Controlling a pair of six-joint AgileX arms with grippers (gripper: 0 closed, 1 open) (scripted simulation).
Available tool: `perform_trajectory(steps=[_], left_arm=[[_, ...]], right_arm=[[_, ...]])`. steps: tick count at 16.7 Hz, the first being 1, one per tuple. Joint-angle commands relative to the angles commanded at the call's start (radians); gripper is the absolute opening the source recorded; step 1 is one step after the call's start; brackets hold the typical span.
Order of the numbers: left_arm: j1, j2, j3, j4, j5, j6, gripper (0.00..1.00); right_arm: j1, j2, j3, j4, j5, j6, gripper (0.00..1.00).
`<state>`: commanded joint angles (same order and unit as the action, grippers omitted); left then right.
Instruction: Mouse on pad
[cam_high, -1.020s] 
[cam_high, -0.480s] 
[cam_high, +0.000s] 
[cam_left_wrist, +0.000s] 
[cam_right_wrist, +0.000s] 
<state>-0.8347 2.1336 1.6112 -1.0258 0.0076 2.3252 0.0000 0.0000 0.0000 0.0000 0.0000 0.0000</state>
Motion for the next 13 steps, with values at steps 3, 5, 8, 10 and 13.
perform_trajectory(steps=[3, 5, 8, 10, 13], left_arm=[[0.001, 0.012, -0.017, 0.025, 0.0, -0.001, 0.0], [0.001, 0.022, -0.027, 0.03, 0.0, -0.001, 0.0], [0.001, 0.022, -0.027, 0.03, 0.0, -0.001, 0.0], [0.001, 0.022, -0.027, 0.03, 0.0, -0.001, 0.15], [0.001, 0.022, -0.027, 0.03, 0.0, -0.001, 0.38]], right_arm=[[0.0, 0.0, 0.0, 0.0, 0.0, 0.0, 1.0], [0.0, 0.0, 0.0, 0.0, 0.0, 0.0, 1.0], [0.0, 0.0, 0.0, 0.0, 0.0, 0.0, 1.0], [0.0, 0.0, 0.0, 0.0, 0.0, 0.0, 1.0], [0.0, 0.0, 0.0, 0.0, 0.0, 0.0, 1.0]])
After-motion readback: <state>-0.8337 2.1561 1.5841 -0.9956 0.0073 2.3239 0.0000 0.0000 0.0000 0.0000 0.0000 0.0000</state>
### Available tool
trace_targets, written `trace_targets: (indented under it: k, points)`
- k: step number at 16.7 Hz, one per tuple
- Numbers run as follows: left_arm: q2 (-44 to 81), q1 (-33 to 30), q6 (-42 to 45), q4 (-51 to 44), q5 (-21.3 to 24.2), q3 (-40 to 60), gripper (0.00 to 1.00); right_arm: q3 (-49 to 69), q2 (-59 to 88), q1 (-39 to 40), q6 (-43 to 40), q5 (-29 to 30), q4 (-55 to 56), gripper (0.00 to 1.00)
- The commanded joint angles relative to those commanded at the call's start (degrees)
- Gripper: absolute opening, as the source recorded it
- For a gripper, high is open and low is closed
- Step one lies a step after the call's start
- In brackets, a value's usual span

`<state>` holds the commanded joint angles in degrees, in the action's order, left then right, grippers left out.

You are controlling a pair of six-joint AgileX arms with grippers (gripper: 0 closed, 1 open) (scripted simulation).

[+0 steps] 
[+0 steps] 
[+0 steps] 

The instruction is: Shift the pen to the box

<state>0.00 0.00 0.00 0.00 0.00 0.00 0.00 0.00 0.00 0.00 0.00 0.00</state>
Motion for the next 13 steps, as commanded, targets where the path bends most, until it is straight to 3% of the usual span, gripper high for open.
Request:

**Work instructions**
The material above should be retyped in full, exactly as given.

**Expected answer**
Controlling a pair of six-joint AgileX arms with grippers (gripper: 0 closed, 1 open) (scripted simulation).
Available tool: `perform_trajectory(steps=[_], left_arm=[[_, ...]], right_arm=[[_, ...]])`. steps: tick count at 16.7 Hz, the first being 1, one per tuple. Joint-angle commands relative to the angles commanded at the call's start (radians); gripper is the absolute opening the source recorded; step 1 is one step after the call's start; brackets hold the typical span.
Order of the numbers: left_arm: j1, j2, j3, j4, j5, j6, gripper (0.00..1.00); right_arm: j1, j2, j3, j4, j5, j6, gripper (0.00..1.00).
`<state>`: commanded joint angles (same order and unit as the action, grippers omitted); left then right.
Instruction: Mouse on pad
[cam_high, -1.020s] 
[cam_high, -0.480s] 
[cam_high, +0.000s] 
[cam_left_wrist, +0.000s] 
[cam_right_wrist, +0.000s] 
<state>-0.8347 2.1336 1.6112 -1.0258 0.0076 2.3252 0.0000 0.0000 0.0000 0.0000 0.0000 0.0000</state>
Motion for the next 13 steps, with values at steps 3, 5, 8, 10 and 13.
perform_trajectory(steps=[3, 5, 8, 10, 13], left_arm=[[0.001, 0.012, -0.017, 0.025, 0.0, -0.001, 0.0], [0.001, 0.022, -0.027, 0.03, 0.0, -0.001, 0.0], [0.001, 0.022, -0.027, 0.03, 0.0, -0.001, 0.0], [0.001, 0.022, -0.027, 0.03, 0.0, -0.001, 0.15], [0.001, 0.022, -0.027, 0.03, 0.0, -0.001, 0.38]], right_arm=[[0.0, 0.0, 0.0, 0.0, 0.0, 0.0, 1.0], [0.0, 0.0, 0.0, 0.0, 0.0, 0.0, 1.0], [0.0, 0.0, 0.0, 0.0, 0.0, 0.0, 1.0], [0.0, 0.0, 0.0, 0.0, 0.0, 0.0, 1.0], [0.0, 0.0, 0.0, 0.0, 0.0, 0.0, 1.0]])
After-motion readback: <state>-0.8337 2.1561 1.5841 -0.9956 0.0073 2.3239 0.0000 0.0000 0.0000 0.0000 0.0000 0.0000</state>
### Available tool
trace_targets, written `trace_targets: (indented under it: k, points)`
- k: step number at 16.7 Hz, one per tuple
- Numbers run as follows: left_arm: q2 (-44 to 81), q1 (-33 to 30), q6 (-42 to 45), q4 (-51 to 44), q5 (-21.3 to 24.2), q3 (-40 to 60), gripper (0.00 to 1.00); right_arm: q3 (-49 to 69), q2 (-59 to 88), q1 (-39 to 40), q6 (-43 to 40), q5 (-29 to 30), q4 (-55 to 56), gripper (0.00 to 1.00)
- The commanded joint angles relative to those commanded at the call's start (degrees)
- Gripper: absolute opening, as the source recorded it
- For a gripper, high is open and low is closed
- Step one lies a step after the call's start
- In brackets, a value's usual span

`<state>` holds the commanded joint angles in degrees, in the action's order, left then right, grippers left out.

You are controlling a pair of six-joint AgileX arms with grippers (gripper: 0 closed, 1 open) (scripted simulation).

[+0 steps] 
[+0 steps] 
[+0 steps] 

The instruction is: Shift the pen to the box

<state>0.00 0.00 0.00 0.00 0.00 0.00 0.00 0.00 0.00 0.00 0.00 0.00</state>
Motion for the next 13 steps, as commanded, targets where the path bends most, until it is straight to 3% of the usual span, gripper high for open.
Request:

With this, the output is complete.